Sesuatu yang Membuat Nyaman
Arga memasuki apartemen Rafka setelah membeli obat penurun panas dan Bye Bye Fever untuk lelaki yang tengah dirundung sakit demam itu. Memikirkan Rafka yang kesal karena dipanggil Bayi saja membuat Arga merasa akan sangat menyenangkan menjahilinya dengan panggilan yang tiba-tiba melintas dalam isi kepalanya sesaat lalu.
Tungkainya dia bawa menuju ke arah dapur untuk mengambil air dan langsung membawanya masuk ke dalam kamar sang pemilik rumah.
Tapi tidak disangka, pemandangan yang menyambutnya adalah Rafka yang sedang tertidur dengan setengah tubuh yang tertutupi selimut. Benar-benar seperti bayi.
Arga menaruh gelas berisi air dan kantong yang berisi obat itu di nakas sebelah ranjang pemuda bersurai merah muda tersebut. Raganya perlahan dia buat semakin merendah untuk menyesuaikan posisinya dengan ukuran ranjang milik Rafka. Tangannya lantas bergerak memperbaiki posisi selimut yang terlihat acak itu untuk menutupi tubuh Rafka sampai sebatas leher yang lebih tua.
Diperhatikannya wajah pemuda yang sedang tertidur itu dengan seksama selama beberapa menit. Rafka begitu menggemaskan saat ini. Arga tidak mengerti, kenapa lelaki yang sedang tertidur lelap itu kesal jika dipanggil dengan sebutan bayi disaat dia memang benar-benar mirip dengan sebutan yang dia sematkan untuk pemuda itu?
Wajah di hadapannya itu terlihat damai dengan nafas teraturnya, pipi yang pernah tidak sengaja dia sentuh yang terlihat sedikit membulat, mata tertutup yang membuat bulu matanya terlihat jelas, hidung mancung, dan juga bibir yang sedikit beri—
“Eungh~” lenguhan dari Rafka membuat Arga tersadar akan apa yang sudah dia pikirkan.
'Kenapa juga gue jadi analisis mukanya Rafka?!' keluh sang Argantara dalam hati lalu tanpa sengaja matanya menangkap kening Rafka yang mengkerut dalam tidurnya.
'Dia gak nyaman? Atau mimpi? Apa perlu di puk-puk beneran?' Refleks Arga langsung membawa tangannya untuk menepuk-nepuk pelan bahu Rafka untuk menenangkan pemuda itu. Dapat Arga lihat, perlahan kerutan itu menghilang.
Arga tersenyum kecil. Dia merasa seperti sedang merawat bayi yang sedang sakit. Suasana seperti ini harus diabadikan dalam sebuah momen yang nantinya dapat dia kenang.
Dengan cepat tangannya mengambil ponsel di dalam saku lantas memotret beberapa gambar Rafka yang sedang tertidur.

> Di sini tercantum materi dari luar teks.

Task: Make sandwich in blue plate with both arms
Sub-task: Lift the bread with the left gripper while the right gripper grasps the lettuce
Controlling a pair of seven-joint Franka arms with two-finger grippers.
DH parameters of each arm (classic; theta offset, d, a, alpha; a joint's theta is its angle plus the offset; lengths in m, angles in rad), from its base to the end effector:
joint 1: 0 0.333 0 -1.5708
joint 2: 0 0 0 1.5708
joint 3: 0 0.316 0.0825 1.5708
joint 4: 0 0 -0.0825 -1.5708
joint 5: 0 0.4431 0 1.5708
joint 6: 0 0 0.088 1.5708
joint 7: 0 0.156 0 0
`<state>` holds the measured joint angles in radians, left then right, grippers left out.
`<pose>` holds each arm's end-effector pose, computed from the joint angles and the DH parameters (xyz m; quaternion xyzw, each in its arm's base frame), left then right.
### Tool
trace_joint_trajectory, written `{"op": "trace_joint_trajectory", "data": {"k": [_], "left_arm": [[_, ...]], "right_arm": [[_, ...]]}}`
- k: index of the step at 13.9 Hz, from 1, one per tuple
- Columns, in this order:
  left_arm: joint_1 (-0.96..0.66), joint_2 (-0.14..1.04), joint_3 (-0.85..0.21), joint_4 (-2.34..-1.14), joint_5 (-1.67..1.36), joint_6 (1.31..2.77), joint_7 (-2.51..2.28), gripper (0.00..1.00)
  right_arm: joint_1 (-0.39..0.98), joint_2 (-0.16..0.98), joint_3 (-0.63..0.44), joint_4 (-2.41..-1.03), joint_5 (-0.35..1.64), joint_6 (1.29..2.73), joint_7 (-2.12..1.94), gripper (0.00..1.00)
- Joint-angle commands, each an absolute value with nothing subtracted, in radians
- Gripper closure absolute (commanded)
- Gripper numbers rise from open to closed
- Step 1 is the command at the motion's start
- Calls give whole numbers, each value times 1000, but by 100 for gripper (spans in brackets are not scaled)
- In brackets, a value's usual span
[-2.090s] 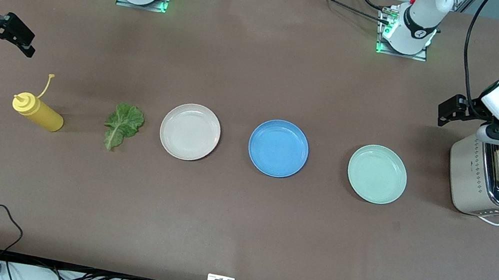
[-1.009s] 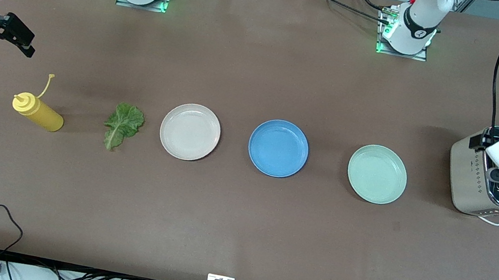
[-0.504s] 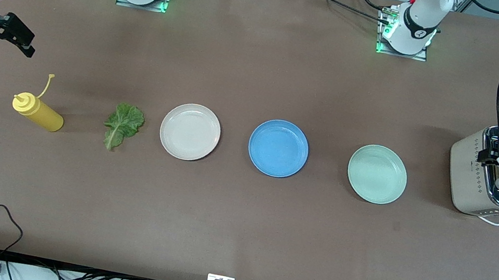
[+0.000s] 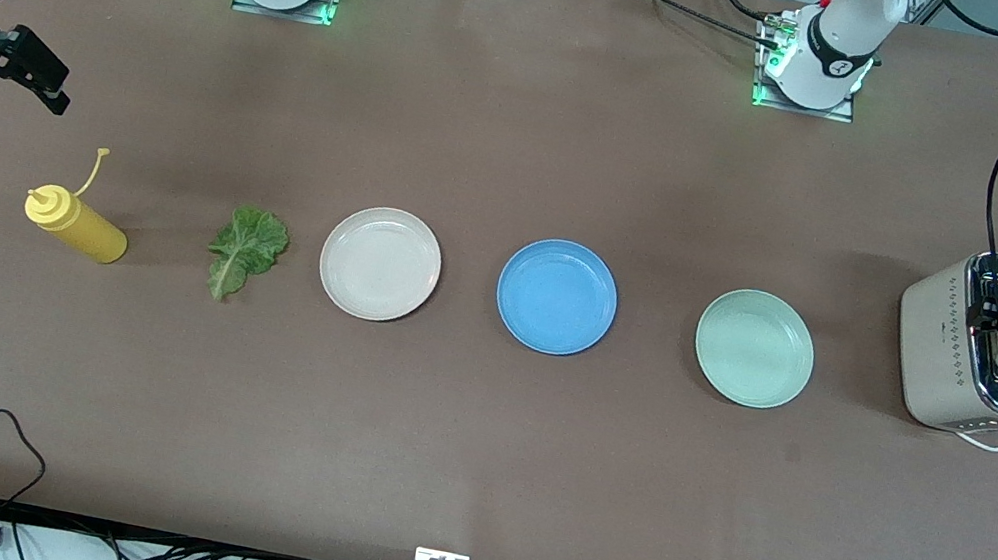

'Gemes banget, pengen gue cubit tapi lagi tidur.'
Saat melihat-lihat hasil jepretannya, tiba-tiba notifikasi dari sang Bunda muncul dan menanyakan kenapa dirinya belum pulang? Dilihatnya jam yang terpampang pada layar ponsel genggam itu, Arga lalu menyadari kalau ternyata memang sudah sangat malam.
Dia lantas berdiri setelah memastikan bahwa Rafka benar-benar sudah nyaman di dalam selimut yang dia buat senyaman mungkin melingkupi tubuh yang lebih kecil dari miliknya itu. Kemudian mengeluarkan obat yang sudah dibelinya tadi, serta mengambil notes di meja belajar Rafka dan menuliskan beberapa kalimat di atasnya.
Setelah selesai dengan semua itu, Arga bersiap untuk pulang. “Raf, gue pulang, ya? Maaf gak bangunin lo ... Cepet sembuh bayi! Gue gak suka liat lo sakit gini...” ucap Arga lalu mengambil jaket yang berada di meja belajar Rafka dan keluar dari kamar pemuda tersebut.
Tepat setelah pintu kamar Rafka ditutup, sang pemilik kamar perlahan membuka matanya dengan pipi yang memerah malu.
“Anjir! Arga! Lo kalo mau ngebunuh gue tuh caranya gak gini anjir! Bisa-bisanya lo bikin gue deg-degan sampe rasanya mau meledak?!” lirih Rafka dan tak lama setelah itu menarik selimut untuk menutupi seluruh wajahnya yang kini sudah mengeluarkan berbagai macam ekspresi akibat salah tingkah karena seorang pemuda bernama Argantara.